◆ **Task statement**:
When you reach the line with "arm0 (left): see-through" in the data below, begin printing lines exactly, and stop once the line with "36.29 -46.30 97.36" has been printed.
*** Opening of Dataset content ***
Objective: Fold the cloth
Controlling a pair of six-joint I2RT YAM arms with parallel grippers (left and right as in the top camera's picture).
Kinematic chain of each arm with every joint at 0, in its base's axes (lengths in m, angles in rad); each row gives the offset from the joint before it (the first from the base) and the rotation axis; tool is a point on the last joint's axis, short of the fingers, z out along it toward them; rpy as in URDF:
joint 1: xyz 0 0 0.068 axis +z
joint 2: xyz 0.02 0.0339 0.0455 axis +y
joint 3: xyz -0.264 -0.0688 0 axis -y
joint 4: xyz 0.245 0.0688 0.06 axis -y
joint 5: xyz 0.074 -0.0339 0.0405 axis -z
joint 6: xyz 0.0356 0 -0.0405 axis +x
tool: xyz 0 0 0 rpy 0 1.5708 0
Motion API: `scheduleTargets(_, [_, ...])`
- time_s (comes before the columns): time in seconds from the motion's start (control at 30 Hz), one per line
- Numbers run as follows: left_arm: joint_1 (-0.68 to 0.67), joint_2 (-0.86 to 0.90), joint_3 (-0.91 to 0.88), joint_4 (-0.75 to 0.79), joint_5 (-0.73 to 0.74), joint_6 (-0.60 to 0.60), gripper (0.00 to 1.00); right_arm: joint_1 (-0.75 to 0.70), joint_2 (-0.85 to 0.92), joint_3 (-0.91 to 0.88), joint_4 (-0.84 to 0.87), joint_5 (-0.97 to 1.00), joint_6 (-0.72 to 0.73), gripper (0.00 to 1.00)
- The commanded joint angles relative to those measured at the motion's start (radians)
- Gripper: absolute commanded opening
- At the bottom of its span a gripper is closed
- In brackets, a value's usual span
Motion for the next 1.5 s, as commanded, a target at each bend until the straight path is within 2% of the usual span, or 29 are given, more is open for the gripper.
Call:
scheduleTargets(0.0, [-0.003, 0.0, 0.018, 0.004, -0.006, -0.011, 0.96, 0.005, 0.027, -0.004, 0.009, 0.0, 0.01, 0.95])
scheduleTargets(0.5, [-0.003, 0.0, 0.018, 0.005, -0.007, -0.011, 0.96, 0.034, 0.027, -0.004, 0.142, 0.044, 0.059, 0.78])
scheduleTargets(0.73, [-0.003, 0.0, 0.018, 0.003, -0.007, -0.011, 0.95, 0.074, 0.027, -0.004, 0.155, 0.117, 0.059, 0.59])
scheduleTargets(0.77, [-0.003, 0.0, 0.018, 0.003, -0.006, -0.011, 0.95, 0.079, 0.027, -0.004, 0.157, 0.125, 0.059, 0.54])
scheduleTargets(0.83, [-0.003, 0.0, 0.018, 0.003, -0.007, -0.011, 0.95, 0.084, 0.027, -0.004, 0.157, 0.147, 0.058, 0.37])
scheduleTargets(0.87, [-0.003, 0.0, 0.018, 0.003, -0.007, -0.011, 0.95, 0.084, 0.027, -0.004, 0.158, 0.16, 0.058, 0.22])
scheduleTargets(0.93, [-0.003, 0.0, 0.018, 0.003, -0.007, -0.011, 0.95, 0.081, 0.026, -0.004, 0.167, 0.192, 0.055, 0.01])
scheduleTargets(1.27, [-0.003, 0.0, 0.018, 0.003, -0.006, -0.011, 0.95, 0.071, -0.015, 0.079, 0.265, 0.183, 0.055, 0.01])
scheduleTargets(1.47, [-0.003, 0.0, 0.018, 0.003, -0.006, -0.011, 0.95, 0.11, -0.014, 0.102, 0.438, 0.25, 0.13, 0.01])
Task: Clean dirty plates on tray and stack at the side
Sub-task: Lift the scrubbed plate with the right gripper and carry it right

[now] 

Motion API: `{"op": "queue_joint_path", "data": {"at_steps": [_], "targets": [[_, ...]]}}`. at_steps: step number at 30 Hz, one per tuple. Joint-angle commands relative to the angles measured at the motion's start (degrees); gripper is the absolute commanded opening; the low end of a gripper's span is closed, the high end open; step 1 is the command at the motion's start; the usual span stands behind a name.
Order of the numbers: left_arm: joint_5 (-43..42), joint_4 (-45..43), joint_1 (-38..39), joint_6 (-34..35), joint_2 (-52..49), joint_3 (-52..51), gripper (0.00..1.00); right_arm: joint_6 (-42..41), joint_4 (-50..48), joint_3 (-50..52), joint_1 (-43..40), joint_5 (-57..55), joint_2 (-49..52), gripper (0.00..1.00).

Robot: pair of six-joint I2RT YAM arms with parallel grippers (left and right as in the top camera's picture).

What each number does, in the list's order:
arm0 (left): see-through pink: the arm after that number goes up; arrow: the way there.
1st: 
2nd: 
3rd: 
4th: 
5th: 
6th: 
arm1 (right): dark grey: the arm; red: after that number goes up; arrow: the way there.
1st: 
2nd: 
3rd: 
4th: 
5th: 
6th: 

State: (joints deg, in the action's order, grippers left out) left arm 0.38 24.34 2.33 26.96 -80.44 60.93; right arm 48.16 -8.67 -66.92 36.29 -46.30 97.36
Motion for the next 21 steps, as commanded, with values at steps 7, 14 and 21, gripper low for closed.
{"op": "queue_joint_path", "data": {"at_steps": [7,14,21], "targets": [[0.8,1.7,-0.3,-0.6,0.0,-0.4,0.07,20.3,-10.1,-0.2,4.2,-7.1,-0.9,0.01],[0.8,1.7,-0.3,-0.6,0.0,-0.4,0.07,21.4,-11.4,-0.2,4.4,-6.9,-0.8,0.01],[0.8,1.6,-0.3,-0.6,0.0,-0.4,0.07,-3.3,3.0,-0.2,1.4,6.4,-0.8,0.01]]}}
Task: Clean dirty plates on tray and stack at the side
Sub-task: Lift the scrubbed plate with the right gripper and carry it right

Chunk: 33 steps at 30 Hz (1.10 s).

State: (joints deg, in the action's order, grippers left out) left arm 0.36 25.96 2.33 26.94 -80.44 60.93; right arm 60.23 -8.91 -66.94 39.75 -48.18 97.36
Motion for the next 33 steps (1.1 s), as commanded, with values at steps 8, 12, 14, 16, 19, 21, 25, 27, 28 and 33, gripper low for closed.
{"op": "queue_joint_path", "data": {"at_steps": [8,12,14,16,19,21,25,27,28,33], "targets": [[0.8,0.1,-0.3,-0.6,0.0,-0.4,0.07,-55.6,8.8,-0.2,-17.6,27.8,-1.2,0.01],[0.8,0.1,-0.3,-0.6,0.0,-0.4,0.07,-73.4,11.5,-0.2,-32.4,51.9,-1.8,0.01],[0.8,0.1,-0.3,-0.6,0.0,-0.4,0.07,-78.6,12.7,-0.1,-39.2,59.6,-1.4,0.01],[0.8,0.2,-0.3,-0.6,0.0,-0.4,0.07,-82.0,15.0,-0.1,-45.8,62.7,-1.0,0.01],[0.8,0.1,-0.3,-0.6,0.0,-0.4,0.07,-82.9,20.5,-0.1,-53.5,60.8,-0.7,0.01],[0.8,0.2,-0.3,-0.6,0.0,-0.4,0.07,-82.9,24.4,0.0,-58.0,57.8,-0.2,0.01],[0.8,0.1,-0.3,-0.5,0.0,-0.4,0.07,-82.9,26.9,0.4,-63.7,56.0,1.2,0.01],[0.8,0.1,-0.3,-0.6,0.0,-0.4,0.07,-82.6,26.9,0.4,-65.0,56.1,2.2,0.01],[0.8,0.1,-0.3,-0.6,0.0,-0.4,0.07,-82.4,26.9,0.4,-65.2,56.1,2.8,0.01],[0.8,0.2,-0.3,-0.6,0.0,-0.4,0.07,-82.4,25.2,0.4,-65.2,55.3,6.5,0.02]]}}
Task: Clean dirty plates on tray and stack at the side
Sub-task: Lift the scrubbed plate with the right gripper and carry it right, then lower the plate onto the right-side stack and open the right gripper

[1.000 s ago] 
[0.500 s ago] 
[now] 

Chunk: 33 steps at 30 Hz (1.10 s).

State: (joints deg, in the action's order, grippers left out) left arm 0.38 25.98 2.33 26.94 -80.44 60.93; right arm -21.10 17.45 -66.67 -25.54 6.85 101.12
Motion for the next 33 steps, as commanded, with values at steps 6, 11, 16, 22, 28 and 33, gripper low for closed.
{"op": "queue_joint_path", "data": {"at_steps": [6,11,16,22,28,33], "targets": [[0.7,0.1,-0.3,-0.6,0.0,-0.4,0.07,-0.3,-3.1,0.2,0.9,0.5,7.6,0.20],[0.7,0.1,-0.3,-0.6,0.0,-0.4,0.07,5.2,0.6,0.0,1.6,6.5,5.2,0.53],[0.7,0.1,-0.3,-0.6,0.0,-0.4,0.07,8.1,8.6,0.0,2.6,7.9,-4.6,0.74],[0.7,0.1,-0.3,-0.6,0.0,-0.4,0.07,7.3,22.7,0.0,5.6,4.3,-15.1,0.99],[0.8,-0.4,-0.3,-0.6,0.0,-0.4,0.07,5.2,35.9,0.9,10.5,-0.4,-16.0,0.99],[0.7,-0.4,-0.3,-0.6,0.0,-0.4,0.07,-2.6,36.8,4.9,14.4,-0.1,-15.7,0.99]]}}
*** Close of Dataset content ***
◆ **Response box**:
arm0 (left): see-through pink: the arm after that number goes up; arrow: the way there.
1st: 
2nd: 
3rd: 
4th: 
5th: 
6th: 
arm1 (right): dark grey: the arm; red: after that number goes up; arrow: the way there.
1st: 
2nd: 
3rd: 
4th: 
5th: 
6th: 

State: (joints deg, in the action's order, grippers left out) left arm 0.38 24.34 2.33 26.96 -80.44 60.93; right arm 48.16 -8.67 -66.92 36.29 -46.30 97.36

Nothing further is required for this answer.